Moreover, Dunne would have had to secure full planning permission for the project. Given that some of the most influential legal figures in the state live in the vicinity, that was always going to be a challenge. Maybe his high-profile friendship with the former taoiseach, Bertie Ahern, was a factor in his original thinking.

In the event, the property market collapsed along with Dunne’s plans.

The “Baron of Ballsbridge” and his wife have many detractors in this country. He was never shy of parading his wealth. Adjectives such as “arrogant”, “brash”, and “vulgar” were never too far from any profile of the couple who came to epitomise the credit-fuelled boom of the Celtic Tiger era.

However, bankruptcy is not a likeability contest. The reason that these laws exist is to give people a second chance. Consequently, Dunne’s application should be judged on its merits.

And to this end, he still has many questions to answer. If he is successful and is out of bankruptcy in six months, then the Irish taxpayer among other parties will be burned for hundreds of millions of unpaid debts.

In many way, Dunne is using the Seán Quinn defence: “I gambled, you lose.” He took a reckless punt on the Ballsbridge site, but the responsibility for cleaning up the mess belongs elsewhere.

There was a series of personal guarantees against these loans.
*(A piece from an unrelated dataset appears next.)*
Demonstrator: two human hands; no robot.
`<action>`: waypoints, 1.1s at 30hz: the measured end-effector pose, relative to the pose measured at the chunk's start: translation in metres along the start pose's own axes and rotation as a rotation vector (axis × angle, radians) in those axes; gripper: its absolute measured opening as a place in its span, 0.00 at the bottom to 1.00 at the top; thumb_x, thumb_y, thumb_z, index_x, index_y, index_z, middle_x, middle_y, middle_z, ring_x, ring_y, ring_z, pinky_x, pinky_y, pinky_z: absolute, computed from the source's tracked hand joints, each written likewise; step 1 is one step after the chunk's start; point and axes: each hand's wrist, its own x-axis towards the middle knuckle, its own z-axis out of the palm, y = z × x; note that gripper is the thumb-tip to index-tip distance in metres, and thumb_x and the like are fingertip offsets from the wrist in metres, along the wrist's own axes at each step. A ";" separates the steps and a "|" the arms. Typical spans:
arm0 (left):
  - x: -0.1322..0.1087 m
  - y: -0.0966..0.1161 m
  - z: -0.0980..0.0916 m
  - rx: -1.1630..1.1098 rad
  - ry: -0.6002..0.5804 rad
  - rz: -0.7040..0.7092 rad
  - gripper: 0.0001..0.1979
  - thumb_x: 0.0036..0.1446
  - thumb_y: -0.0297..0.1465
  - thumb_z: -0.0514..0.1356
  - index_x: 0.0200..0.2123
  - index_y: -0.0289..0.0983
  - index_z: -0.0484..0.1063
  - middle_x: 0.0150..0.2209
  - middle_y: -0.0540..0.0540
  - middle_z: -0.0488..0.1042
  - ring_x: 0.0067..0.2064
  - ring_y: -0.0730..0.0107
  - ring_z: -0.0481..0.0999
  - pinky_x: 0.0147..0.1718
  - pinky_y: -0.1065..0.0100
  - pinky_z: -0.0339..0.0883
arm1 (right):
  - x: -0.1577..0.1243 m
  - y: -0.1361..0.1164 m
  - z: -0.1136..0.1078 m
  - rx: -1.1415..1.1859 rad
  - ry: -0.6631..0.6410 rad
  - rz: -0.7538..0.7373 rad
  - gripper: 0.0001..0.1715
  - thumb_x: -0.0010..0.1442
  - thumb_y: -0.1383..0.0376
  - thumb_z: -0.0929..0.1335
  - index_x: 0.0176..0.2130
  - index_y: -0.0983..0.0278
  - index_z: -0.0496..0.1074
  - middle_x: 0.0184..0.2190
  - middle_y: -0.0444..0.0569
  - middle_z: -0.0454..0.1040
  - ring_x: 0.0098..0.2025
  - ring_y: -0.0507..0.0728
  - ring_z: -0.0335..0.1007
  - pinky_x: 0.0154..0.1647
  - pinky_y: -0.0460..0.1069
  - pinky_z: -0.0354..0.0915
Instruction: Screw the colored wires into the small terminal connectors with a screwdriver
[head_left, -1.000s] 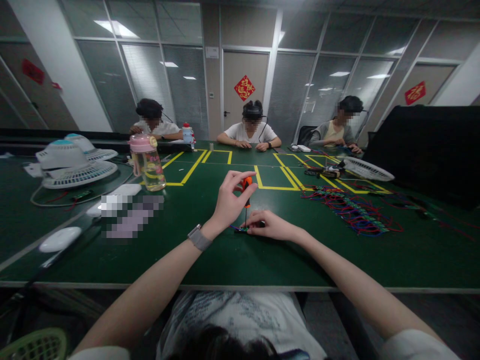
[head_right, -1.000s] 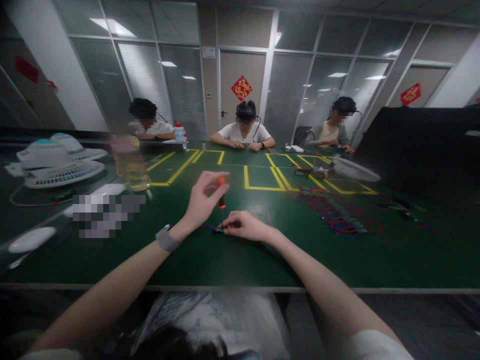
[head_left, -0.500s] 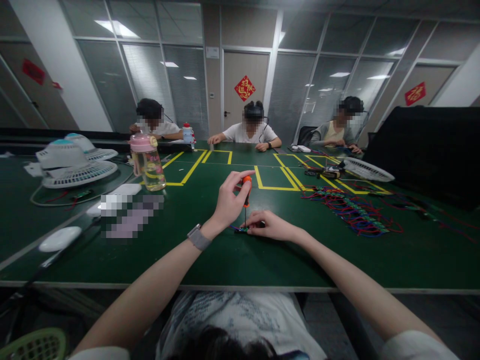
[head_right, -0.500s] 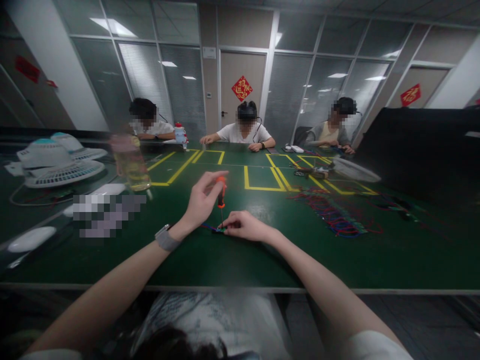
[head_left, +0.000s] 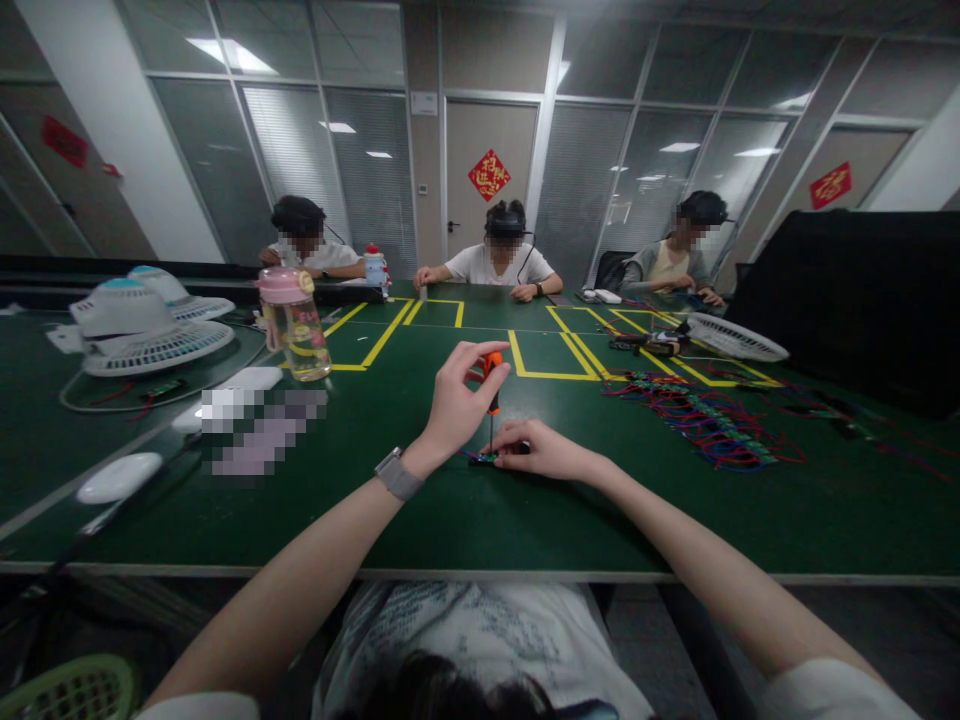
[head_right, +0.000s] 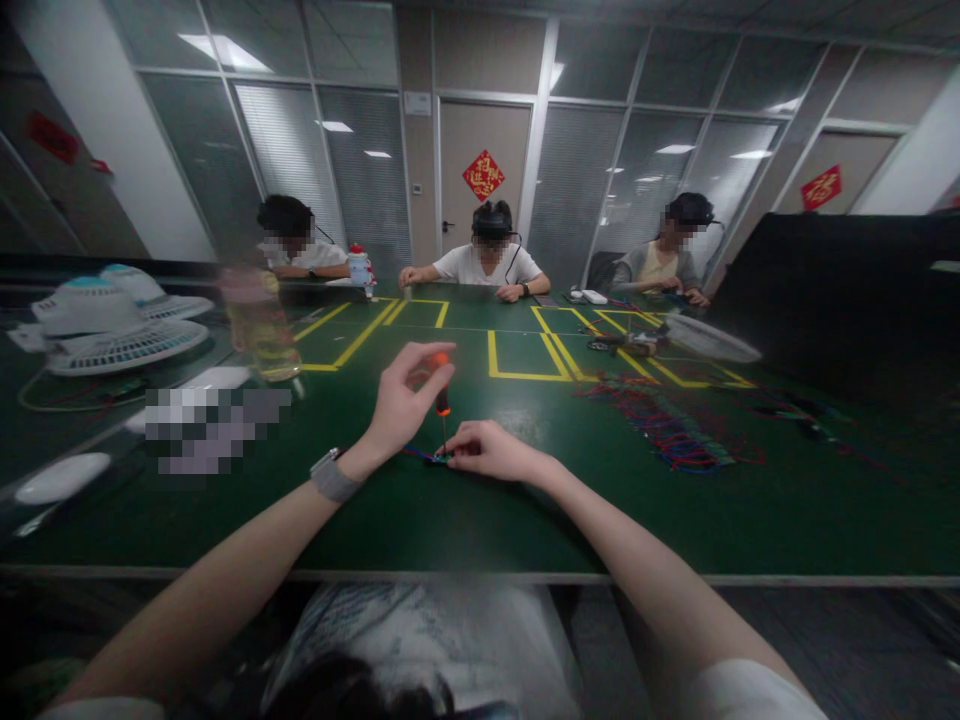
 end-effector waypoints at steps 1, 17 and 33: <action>0.000 0.000 0.000 0.006 0.005 0.006 0.11 0.59 0.32 0.59 0.44 0.40 0.75 0.40 0.46 0.70 0.40 0.70 0.73 0.34 0.73 0.69 | 0.000 0.000 0.000 -0.002 -0.001 -0.002 0.15 0.59 0.63 0.68 0.44 0.67 0.78 0.33 0.48 0.71 0.31 0.51 0.65 0.31 0.45 0.62; 0.001 0.000 0.000 0.012 0.011 0.003 0.10 0.58 0.31 0.60 0.44 0.40 0.74 0.40 0.47 0.68 0.40 0.72 0.72 0.33 0.74 0.69 | 0.000 0.001 0.000 -0.016 -0.001 -0.008 0.15 0.60 0.62 0.68 0.44 0.67 0.77 0.34 0.49 0.72 0.32 0.52 0.66 0.33 0.46 0.63; 0.001 0.002 -0.001 -0.015 -0.016 -0.010 0.12 0.62 0.31 0.55 0.46 0.40 0.75 0.41 0.45 0.71 0.42 0.70 0.72 0.35 0.73 0.69 | 0.000 -0.001 0.000 -0.020 -0.004 -0.001 0.15 0.60 0.62 0.68 0.44 0.66 0.78 0.33 0.49 0.72 0.31 0.51 0.65 0.31 0.45 0.63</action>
In a lengthy opinion piece in the Sunday Independent, he absolved himself from these obligations on the basis that he has paid hundreds of millions in taxes in this country over the past 25 years. As arguments go, it is almost completely self-serving.

The US has some of the most lenient bankruptcy laws among OECD countries because it has a pro-enterprise environment. The prevailing wisdom is that entrepreneurs should not be unduly punished for taking a risk. After all, the property magnate Donald Trump has risen from the ashes on three occasions courtesy of US bankruptcy laws.

Dunne will be hoping that the court takes the same view on his application. Nama and Ulster Bank will have other ideas.